What to produce
When a line of the entries contains the word "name", report that line.

Input for this task START

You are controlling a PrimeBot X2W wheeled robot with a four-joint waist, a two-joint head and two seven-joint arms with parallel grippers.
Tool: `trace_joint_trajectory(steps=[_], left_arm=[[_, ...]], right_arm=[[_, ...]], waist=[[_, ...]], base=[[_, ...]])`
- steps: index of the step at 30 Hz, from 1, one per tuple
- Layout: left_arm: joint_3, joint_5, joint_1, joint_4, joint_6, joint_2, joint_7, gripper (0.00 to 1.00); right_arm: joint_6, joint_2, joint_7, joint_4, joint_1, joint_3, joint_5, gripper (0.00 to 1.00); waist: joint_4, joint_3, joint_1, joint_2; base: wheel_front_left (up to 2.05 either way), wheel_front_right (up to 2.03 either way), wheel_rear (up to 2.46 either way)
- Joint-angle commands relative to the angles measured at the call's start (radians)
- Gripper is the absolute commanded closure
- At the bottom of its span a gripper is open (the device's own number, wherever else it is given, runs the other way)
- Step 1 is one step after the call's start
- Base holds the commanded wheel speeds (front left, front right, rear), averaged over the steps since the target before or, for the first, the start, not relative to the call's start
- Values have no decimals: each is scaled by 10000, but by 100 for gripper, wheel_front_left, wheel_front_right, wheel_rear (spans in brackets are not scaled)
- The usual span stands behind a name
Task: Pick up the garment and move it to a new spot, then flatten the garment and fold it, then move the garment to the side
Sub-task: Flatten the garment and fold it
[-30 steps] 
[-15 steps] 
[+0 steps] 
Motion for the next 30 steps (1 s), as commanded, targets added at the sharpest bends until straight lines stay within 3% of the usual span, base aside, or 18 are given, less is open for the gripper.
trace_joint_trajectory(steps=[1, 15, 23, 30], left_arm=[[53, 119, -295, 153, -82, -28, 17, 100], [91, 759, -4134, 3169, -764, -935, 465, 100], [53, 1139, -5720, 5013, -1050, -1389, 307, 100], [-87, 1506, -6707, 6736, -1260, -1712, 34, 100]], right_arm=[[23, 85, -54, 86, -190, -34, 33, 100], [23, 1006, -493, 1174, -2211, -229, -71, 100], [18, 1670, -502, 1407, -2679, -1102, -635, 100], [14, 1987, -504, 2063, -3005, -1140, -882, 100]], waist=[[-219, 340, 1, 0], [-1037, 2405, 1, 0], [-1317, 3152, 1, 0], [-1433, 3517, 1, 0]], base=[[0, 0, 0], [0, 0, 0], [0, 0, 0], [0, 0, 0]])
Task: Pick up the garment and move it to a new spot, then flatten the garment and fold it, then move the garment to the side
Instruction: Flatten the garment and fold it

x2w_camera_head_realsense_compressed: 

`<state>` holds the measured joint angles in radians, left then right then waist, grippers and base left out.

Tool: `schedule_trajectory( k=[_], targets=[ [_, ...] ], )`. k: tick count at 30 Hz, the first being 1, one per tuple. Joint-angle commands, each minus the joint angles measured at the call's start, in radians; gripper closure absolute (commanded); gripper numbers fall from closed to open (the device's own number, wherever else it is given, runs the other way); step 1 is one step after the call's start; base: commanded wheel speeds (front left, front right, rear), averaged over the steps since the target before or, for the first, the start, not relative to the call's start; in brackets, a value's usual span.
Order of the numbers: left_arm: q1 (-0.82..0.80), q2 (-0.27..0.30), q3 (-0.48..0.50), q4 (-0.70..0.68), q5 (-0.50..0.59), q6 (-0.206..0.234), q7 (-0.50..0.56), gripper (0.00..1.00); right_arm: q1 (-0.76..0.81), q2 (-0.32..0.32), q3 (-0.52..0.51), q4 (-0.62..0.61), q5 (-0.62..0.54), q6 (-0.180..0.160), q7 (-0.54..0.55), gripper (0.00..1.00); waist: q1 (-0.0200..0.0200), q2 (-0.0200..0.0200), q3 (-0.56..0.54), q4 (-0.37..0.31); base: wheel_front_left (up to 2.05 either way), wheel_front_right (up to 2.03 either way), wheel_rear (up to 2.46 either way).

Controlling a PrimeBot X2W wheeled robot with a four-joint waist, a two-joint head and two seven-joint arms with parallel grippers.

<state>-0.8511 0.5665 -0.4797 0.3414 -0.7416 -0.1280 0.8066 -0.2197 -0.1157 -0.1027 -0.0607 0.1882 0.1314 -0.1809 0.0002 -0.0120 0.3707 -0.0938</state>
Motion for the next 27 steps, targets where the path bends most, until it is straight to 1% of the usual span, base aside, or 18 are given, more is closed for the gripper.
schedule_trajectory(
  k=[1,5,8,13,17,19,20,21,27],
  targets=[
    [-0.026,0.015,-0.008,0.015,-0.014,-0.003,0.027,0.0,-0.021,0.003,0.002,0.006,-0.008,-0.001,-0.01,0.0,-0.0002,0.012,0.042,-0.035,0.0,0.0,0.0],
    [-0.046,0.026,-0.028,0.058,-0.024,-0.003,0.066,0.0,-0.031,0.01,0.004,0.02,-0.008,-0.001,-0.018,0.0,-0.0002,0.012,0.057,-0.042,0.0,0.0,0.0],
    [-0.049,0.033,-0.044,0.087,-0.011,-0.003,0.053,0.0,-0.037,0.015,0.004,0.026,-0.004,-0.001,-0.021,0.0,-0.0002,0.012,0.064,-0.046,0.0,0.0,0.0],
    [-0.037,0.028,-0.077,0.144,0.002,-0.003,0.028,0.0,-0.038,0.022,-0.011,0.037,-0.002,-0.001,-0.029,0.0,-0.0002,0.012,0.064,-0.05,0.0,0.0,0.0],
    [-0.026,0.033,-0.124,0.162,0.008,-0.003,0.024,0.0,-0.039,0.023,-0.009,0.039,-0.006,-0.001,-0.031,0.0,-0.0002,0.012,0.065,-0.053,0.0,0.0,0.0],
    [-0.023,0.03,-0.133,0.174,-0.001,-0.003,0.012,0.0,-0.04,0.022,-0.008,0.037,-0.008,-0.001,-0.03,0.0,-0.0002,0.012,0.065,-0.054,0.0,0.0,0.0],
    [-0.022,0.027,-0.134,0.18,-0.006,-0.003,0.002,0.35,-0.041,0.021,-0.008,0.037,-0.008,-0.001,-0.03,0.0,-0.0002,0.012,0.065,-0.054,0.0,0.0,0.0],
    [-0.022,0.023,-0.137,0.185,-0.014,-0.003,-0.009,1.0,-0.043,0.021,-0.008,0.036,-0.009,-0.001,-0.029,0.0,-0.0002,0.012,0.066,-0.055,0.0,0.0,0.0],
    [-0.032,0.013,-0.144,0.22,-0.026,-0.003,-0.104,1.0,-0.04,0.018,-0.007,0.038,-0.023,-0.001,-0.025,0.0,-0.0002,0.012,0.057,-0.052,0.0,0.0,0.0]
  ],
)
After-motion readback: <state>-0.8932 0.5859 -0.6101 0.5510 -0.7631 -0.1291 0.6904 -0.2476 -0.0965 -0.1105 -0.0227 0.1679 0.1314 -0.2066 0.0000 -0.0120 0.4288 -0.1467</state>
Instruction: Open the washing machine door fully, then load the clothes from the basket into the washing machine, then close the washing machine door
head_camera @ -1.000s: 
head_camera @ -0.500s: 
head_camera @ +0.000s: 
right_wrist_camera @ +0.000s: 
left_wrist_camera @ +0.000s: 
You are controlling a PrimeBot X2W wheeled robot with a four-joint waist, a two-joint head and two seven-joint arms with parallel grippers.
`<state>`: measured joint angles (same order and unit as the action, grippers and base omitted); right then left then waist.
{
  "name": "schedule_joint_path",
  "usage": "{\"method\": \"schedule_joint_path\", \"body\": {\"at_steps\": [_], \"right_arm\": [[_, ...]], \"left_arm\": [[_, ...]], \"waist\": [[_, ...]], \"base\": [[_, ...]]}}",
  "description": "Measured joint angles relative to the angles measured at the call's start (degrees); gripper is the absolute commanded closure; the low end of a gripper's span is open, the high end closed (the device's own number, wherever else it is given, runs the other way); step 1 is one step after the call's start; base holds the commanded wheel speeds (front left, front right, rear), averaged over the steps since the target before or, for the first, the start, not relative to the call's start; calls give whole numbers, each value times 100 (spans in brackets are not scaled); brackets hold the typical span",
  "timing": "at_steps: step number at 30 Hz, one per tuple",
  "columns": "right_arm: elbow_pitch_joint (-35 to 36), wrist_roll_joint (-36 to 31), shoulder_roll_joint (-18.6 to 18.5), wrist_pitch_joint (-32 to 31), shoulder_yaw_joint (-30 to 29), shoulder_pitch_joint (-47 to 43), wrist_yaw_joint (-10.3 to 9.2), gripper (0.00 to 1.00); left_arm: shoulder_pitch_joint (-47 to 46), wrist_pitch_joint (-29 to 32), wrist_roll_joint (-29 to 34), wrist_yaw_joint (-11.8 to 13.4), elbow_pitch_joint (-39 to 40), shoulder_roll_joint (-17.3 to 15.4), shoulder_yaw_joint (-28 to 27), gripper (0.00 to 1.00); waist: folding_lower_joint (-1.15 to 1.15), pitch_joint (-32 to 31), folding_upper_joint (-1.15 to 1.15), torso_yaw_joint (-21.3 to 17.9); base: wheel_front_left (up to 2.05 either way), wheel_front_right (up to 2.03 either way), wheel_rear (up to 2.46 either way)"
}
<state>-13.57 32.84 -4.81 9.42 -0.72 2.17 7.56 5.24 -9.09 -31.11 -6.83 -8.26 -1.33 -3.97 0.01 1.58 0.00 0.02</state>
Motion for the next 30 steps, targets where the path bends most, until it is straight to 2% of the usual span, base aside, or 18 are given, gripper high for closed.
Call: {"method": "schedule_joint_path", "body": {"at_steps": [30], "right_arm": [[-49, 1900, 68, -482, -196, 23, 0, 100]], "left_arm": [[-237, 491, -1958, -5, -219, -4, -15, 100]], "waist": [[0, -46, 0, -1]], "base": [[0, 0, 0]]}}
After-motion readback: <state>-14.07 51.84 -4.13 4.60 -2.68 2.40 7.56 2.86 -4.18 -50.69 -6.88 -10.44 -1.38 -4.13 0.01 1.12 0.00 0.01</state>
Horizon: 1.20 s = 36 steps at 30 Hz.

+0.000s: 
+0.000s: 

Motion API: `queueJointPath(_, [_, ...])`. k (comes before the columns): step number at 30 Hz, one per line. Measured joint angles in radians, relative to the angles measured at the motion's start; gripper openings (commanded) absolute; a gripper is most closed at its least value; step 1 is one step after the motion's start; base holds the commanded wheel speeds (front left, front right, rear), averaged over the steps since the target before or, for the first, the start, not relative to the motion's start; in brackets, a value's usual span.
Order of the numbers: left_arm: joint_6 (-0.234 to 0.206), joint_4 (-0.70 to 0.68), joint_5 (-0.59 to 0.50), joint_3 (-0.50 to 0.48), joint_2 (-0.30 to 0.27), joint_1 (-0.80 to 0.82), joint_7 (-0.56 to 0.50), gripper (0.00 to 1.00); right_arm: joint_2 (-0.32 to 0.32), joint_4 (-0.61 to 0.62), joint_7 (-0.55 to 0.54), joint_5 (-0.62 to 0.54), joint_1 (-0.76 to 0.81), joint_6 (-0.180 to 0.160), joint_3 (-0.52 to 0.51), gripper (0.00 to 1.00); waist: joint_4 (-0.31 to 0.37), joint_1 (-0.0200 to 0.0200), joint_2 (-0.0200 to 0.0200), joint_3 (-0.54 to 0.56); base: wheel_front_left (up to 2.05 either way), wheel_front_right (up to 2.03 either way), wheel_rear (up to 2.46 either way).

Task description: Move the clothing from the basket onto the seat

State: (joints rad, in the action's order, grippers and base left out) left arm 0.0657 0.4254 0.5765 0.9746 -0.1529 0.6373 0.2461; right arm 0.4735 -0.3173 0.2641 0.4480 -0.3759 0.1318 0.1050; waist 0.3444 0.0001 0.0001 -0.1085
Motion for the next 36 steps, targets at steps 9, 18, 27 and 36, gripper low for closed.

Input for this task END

Solution to this problem
- The usual span stands behind a name
  "name": "schedule_joint_path",

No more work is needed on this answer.